→ **TASK REQUIREMENTS**: Check every line of the entries for "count", and copy the lines that hold it.

--

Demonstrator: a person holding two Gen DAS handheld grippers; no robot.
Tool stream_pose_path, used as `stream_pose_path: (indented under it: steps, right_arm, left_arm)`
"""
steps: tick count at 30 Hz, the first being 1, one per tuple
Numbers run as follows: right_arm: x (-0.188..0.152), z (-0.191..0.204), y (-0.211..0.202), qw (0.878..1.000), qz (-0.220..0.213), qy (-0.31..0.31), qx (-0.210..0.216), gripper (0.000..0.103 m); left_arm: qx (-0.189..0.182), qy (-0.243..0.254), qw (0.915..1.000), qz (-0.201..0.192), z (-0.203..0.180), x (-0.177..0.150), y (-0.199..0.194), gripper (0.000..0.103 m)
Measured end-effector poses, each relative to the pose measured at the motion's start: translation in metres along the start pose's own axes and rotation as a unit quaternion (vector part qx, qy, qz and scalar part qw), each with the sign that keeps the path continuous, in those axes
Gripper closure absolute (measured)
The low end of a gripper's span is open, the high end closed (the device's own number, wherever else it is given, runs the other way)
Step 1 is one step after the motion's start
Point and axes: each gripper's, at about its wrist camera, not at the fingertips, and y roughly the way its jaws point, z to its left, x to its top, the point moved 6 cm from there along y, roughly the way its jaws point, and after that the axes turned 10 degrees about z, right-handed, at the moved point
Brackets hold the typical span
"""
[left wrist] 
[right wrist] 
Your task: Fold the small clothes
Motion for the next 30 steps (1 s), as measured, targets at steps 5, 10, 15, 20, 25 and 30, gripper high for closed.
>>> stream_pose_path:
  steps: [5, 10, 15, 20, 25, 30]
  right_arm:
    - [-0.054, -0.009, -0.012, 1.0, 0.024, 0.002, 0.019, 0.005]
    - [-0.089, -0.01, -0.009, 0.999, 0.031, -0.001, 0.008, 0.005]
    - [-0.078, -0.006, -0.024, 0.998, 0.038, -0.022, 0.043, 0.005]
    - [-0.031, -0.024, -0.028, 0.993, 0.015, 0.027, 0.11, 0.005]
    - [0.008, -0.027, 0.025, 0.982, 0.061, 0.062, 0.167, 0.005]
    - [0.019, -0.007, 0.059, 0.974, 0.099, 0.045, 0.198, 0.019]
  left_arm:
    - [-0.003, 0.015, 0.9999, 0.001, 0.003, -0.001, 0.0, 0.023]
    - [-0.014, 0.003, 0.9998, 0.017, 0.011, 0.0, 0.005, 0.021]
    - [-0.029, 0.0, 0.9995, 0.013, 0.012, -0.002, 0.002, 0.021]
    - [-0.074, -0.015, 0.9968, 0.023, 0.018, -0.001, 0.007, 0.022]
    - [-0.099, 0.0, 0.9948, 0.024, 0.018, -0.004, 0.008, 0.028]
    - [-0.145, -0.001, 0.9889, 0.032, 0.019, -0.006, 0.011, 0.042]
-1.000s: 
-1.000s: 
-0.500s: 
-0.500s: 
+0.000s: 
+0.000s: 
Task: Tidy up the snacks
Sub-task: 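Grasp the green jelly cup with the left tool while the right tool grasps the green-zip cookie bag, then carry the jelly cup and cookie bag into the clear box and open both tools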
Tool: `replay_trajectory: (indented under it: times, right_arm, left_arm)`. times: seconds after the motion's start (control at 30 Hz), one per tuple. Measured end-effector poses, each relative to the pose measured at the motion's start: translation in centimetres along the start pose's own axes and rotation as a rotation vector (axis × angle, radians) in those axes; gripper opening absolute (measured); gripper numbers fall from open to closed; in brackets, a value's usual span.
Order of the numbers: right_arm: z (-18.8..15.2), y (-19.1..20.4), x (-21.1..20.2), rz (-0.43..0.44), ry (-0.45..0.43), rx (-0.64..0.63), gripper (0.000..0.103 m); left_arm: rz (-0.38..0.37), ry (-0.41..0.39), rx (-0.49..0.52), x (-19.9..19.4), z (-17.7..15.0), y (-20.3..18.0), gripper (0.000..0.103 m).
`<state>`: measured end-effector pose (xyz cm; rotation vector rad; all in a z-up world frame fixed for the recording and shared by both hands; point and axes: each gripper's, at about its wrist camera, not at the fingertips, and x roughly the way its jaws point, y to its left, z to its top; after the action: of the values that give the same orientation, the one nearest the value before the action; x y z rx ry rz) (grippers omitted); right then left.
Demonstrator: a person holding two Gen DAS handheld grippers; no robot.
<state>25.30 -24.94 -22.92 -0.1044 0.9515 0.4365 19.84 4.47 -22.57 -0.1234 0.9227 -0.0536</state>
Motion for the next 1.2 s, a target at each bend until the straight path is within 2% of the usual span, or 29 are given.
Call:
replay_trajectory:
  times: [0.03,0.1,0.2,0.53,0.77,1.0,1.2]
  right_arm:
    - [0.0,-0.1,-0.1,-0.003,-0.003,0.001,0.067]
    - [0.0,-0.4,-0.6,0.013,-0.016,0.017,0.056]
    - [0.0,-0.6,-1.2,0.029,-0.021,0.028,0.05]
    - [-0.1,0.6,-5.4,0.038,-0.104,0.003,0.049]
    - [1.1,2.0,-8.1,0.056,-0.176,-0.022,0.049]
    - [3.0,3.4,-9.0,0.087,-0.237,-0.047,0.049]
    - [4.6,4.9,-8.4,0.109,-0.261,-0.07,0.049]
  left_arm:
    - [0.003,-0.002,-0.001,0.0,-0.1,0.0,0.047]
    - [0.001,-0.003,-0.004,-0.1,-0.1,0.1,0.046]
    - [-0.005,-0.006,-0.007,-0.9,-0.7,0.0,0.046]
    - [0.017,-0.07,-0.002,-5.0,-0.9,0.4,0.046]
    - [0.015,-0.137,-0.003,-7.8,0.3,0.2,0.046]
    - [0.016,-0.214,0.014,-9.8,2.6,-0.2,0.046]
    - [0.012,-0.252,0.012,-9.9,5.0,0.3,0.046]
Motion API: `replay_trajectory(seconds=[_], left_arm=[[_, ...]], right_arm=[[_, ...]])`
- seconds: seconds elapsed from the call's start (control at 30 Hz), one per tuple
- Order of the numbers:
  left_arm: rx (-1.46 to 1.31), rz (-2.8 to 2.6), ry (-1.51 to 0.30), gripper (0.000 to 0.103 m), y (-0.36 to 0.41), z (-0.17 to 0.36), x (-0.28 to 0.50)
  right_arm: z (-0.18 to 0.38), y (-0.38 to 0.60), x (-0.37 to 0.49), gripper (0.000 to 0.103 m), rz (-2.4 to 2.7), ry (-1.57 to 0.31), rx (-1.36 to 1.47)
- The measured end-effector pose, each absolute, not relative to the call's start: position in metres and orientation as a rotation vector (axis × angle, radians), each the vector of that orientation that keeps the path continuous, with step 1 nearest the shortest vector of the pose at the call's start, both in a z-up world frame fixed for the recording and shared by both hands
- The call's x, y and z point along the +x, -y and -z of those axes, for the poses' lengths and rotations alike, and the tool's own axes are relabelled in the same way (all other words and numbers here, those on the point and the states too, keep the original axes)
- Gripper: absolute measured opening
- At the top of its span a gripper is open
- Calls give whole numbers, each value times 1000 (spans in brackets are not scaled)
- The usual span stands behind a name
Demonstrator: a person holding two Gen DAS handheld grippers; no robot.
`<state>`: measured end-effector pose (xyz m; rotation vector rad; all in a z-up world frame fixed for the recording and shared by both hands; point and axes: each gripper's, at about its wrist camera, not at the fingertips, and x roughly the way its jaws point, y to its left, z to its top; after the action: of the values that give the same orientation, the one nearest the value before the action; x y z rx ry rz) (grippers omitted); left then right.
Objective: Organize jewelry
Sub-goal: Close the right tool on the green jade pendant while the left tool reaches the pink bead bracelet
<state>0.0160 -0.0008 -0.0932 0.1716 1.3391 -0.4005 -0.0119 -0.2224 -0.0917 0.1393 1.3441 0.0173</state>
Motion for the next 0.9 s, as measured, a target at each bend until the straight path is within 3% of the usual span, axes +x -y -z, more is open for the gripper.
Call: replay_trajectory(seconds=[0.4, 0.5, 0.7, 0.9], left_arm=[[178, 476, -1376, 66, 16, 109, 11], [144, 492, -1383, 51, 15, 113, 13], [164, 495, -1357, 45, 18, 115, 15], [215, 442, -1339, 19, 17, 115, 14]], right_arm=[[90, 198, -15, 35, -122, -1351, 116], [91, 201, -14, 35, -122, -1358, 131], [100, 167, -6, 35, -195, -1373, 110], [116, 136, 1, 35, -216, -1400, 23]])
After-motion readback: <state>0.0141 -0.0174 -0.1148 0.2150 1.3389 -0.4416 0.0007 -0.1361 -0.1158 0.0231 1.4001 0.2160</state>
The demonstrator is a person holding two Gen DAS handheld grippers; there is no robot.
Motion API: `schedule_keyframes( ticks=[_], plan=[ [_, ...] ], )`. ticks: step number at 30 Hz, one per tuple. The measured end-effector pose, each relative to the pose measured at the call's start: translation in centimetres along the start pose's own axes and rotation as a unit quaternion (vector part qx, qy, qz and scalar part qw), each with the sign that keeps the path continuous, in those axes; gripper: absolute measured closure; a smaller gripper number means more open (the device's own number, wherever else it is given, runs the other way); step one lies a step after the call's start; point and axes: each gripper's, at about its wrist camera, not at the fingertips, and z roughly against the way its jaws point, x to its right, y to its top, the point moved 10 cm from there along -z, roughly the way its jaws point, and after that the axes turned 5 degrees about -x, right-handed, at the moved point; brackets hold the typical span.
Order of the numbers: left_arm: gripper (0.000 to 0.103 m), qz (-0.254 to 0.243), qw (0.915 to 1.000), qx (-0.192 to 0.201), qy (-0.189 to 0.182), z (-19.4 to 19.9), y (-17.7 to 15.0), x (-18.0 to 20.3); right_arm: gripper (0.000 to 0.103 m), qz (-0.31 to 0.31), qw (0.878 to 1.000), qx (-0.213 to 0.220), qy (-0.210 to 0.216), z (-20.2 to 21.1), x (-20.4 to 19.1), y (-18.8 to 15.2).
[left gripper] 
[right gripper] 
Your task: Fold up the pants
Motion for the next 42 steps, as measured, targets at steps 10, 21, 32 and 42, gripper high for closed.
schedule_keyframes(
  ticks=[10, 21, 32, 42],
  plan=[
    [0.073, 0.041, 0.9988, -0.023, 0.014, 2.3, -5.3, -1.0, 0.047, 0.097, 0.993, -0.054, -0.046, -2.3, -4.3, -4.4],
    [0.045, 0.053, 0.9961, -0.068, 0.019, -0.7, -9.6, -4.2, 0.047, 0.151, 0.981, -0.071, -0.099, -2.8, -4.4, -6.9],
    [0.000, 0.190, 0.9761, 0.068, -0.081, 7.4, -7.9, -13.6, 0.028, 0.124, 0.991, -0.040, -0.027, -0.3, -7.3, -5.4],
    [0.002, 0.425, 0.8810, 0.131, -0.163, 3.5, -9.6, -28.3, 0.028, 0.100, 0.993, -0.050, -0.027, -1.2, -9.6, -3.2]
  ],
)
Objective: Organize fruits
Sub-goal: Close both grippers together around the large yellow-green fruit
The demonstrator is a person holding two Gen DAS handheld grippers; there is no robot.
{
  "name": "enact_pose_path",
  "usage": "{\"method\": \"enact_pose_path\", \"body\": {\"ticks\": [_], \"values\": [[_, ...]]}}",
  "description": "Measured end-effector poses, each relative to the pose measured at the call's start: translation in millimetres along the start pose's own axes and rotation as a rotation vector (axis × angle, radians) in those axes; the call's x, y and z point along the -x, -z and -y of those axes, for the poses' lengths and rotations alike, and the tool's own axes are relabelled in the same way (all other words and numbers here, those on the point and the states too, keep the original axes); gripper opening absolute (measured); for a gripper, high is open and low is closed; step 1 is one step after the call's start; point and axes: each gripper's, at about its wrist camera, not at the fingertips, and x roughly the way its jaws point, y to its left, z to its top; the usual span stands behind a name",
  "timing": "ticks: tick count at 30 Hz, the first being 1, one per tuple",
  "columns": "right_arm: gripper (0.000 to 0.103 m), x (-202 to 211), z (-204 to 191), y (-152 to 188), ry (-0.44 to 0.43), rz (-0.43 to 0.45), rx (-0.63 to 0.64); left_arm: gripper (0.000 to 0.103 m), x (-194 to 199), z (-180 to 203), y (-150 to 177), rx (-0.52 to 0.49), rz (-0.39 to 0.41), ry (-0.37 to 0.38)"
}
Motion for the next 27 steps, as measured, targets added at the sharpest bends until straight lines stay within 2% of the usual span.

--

→ **RESPONSE TO THE EXERCISE**:
steps: tick count at 30 Hz, the first being 1, one per tuple
  "timing": "ticks: tick count at 30 Hz, the first being 1, one per tuple",

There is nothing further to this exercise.